“看……看上?”祁翊皱了皱眉头,良久才问,“渺渺啊,那孩子看起来受伤不轻,不让人去送些药吗?”
“往后,比今还要残酷的事情还会有很多,”在祁翊疑惑的目光下,杨渺渺答非所问,“若谁都不在他身边了,遇到这种情况的时候,他总是要忍着,忍着,再忍着,没有人帮得了他,他只能战斗到身边没有威胁的时候,才有机会喘息。
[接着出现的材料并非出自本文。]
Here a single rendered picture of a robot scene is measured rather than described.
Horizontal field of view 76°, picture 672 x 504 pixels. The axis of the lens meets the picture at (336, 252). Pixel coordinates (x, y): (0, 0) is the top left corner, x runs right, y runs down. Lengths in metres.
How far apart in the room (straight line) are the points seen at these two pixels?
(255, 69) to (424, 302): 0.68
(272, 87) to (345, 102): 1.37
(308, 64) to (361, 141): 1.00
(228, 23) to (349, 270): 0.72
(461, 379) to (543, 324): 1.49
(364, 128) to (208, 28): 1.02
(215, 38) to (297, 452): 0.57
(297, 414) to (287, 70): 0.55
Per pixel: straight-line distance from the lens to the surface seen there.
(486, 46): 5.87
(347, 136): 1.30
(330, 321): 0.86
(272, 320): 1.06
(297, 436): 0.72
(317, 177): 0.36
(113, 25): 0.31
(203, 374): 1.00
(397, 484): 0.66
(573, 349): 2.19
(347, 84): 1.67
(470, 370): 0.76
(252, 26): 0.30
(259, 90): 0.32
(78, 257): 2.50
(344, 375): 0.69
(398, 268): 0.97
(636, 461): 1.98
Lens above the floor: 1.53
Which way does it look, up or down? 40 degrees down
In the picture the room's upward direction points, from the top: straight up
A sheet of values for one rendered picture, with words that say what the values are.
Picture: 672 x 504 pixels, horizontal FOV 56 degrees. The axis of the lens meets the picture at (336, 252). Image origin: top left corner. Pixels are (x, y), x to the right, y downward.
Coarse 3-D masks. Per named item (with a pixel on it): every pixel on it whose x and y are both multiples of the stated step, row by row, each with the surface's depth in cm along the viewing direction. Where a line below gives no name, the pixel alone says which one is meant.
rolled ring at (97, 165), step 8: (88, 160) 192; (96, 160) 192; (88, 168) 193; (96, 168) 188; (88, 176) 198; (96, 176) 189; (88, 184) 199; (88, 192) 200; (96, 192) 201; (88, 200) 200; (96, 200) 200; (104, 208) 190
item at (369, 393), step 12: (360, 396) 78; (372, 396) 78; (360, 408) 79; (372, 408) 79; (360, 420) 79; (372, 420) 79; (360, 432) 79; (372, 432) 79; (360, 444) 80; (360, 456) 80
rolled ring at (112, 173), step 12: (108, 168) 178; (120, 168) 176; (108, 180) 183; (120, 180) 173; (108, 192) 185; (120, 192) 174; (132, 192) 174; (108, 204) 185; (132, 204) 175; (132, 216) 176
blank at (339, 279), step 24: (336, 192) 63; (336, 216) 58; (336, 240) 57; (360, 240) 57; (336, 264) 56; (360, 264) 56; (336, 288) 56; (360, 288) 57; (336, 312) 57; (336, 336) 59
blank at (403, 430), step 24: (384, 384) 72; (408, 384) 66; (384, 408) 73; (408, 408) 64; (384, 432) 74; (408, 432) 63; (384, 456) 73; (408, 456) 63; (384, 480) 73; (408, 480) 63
”
祁翊一愣,似乎想到了什么,突然从怀里拿出杨渺渺给他的药瓷瓶,放在手里摩挲了起来。
杨渺渺微转头,看祁翊将药瓷瓶拿在手里并没有吃,哂笑一声,而后不语,再度地将视线投在了擂台,那个站得笔直的薄弱身影上。
……
祥将身上的东西尽数地朝着对手扔了过去,等他一脸紧张地想再往兜里掏东西的时候,兜里并没有如他所想的,还有刀。
“喂,我祥啊,下来罢下来罢,好手不知道为啥子都往那边跑了,你东西丢完了就下来罢?啊哈?你看哥哥都打不过他,你丢点你的东西就能改变什么啦?下来罢下来罢!”
就在祥有些手足无措的时候,零稀的台下突然传来了一个大嗓门儿,顿时吼得祥一激灵。
“大……大哥啊……”祥涨红了脸,一脸怯怯地看了眼对面不知比他高大了几许,壮硕了几许的青年,“我,我就下来。”
在主持的连声哈欠中,祥朝着黎月抱拳行礼,待得青年也向他行了礼,便朝着主持喊了一句“我认输。”然后脸红扑曝迈着短腿屁颠屁颠地跑了下去。
“第六回合,祁府大千对钟府张祥,守擂成功!”主持一脸惺忪地敲下了手中的铜锣,在被突然袭来的一阵寒风吹了吹之后,抖了抖肥胖的身子,拉长了哈欠宣布结果。